→ Goal of the exercise: Your task is to return exactly the lines that run from the one containing "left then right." through the end of the listing below, without any pictures.

→ Recorded data:
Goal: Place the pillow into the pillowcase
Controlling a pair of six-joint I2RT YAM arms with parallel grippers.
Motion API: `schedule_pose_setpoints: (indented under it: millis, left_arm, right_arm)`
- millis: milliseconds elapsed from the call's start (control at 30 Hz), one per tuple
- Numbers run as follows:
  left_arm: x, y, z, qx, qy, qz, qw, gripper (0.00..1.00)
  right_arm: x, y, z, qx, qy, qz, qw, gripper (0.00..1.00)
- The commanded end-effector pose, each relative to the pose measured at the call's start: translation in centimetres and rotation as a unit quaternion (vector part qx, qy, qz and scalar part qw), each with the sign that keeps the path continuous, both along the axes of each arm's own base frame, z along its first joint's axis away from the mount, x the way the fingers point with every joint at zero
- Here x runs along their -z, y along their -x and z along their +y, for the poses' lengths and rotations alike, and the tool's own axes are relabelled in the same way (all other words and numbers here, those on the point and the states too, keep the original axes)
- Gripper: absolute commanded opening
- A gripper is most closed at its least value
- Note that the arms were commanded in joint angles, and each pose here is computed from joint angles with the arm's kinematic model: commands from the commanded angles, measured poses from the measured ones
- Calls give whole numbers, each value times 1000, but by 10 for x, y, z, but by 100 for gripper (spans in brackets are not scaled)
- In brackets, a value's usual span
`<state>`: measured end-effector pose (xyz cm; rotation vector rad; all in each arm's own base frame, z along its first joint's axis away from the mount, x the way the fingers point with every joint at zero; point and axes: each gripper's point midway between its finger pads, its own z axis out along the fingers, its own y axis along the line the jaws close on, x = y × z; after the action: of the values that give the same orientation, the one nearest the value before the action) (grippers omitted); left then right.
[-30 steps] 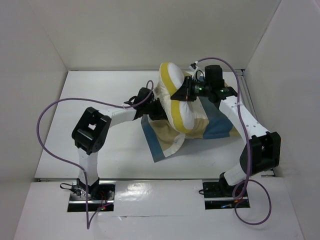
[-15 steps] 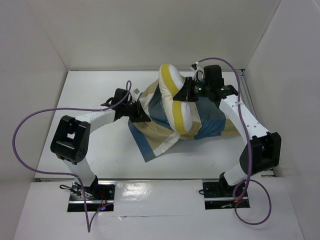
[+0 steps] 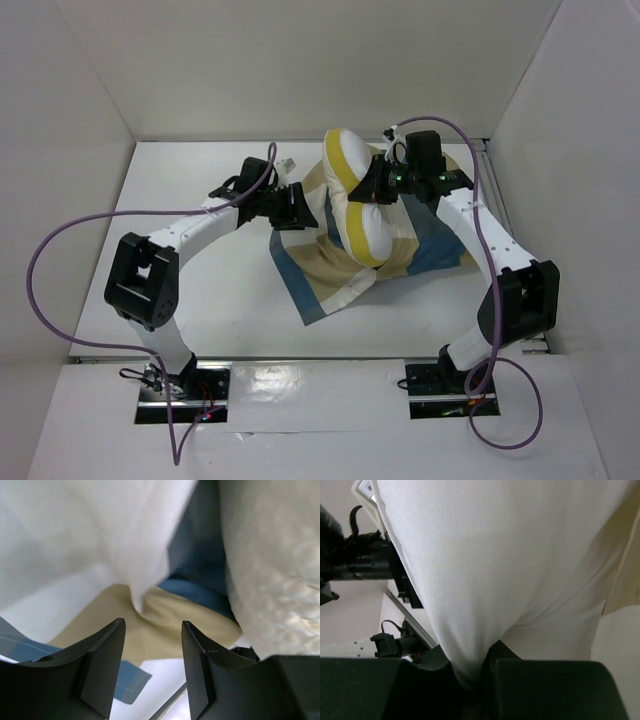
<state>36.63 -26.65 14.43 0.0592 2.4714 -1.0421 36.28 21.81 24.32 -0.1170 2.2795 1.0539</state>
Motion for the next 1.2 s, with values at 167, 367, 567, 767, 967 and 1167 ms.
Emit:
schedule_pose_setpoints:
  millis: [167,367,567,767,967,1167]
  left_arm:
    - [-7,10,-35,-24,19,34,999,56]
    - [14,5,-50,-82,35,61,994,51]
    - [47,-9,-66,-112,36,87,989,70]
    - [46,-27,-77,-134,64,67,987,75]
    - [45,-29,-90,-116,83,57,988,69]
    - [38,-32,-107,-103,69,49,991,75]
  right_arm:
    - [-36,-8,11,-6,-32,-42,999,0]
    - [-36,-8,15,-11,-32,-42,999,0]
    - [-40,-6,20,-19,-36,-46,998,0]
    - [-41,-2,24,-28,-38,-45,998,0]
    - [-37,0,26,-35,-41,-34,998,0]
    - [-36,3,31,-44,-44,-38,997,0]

→ Response to the exercise:
`<state>`: measured end-effector pose (xyz cm; rotation vector rad; all in each arm's own base frame, z along its first joint's axis away from the mount, x the way the fingers point with every joint at zero; point and axes: each gripper's point midway between its finger pads, its own z axis out along the fingers, its own y axis along the line the jaws close on, x = y × z; after the action: of the values that give the same orientation, the one nearest the value before the action) (grippers omitted); left then right.
[-30 steps] 
[-15 steps] 
[+0 steps] 
<state>36.63 -26.65 14.43 0.0592 2.4714 -1.0421 36.28 21.81 24.32 -0.1170 2.2795 1.0539</state>
Motion for the next 1.2 s, with values at 167, 367, 567, 767, 967 and 1167 ms.
Emit:
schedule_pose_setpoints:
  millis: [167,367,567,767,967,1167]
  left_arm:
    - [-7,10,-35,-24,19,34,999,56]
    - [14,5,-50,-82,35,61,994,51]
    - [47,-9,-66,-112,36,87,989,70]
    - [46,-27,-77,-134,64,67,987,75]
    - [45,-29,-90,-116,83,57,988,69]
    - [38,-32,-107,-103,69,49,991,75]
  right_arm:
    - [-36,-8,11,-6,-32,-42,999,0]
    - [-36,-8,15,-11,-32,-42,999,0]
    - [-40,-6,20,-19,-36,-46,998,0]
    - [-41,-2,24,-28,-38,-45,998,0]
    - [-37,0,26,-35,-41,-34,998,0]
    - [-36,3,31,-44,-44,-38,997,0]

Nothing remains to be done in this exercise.